#### Work to be completed:
Go through the entries and write each one out again unchanged.

=== Data records ===

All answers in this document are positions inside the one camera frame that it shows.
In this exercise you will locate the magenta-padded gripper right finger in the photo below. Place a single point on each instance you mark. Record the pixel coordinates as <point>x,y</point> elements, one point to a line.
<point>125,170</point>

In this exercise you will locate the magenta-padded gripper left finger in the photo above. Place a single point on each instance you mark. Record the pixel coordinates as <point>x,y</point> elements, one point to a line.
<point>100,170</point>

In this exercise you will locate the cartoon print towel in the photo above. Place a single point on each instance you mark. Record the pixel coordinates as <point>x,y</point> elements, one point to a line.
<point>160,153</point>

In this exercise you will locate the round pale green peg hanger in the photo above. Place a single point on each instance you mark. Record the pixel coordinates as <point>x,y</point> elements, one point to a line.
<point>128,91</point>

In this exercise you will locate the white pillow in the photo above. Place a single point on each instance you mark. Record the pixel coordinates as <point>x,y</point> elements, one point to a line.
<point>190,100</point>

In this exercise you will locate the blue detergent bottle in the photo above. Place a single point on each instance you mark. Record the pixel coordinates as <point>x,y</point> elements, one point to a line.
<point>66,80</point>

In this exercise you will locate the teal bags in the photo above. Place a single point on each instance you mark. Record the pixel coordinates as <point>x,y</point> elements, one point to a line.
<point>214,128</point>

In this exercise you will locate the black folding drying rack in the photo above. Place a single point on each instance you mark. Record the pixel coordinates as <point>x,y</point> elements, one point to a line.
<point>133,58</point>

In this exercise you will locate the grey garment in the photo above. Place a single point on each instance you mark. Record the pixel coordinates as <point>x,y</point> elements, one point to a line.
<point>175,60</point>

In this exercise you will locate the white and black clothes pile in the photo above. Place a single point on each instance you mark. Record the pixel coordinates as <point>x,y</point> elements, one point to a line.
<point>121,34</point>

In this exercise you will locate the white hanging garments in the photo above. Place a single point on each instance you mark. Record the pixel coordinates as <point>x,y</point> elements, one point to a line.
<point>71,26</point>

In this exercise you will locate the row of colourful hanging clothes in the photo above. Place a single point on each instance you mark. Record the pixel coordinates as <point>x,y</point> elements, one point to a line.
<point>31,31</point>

===

#### Written answer:
All answers in this document are positions inside the one camera frame that it shows.
In this exercise you will locate the magenta-padded gripper right finger in the photo below. Place a single point on each instance you mark. Record the pixel coordinates as <point>x,y</point> elements, one point to a line.
<point>125,170</point>

In this exercise you will locate the magenta-padded gripper left finger in the photo above. Place a single point on each instance you mark. Record the pixel coordinates as <point>x,y</point> elements, one point to a line.
<point>100,170</point>

In this exercise you will locate the cartoon print towel in the photo above. Place a single point on each instance you mark. Record the pixel coordinates as <point>x,y</point> elements, one point to a line.
<point>160,153</point>

In this exercise you will locate the round pale green peg hanger in the photo above. Place a single point on each instance you mark. Record the pixel coordinates as <point>x,y</point> elements, one point to a line.
<point>128,91</point>

In this exercise you will locate the white pillow in the photo above. Place a single point on each instance you mark. Record the pixel coordinates as <point>x,y</point> elements, one point to a line.
<point>190,100</point>

In this exercise you will locate the blue detergent bottle in the photo above. Place a single point on each instance you mark. Record the pixel coordinates as <point>x,y</point> elements, one point to a line.
<point>66,80</point>

In this exercise you will locate the teal bags in the photo above. Place a single point on each instance you mark. Record the pixel coordinates as <point>x,y</point> elements, one point to a line.
<point>214,128</point>

In this exercise you will locate the black folding drying rack in the photo above. Place a single point on each instance you mark. Record the pixel coordinates as <point>x,y</point> elements, one point to a line.
<point>133,58</point>

In this exercise you will locate the grey garment in the photo above. Place a single point on each instance you mark. Record the pixel coordinates as <point>x,y</point> elements, one point to a line.
<point>175,60</point>

In this exercise you will locate the white and black clothes pile in the photo above. Place a single point on each instance you mark. Record the pixel coordinates as <point>x,y</point> elements, one point to a line.
<point>121,34</point>

In this exercise you will locate the white hanging garments in the photo above. Place a single point on each instance you mark. Record the pixel coordinates as <point>x,y</point> elements, one point to a line.
<point>71,26</point>

In this exercise you will locate the row of colourful hanging clothes in the photo above. Place a single point on each instance you mark. Record the pixel coordinates as <point>x,y</point> elements, one point to a line.
<point>31,31</point>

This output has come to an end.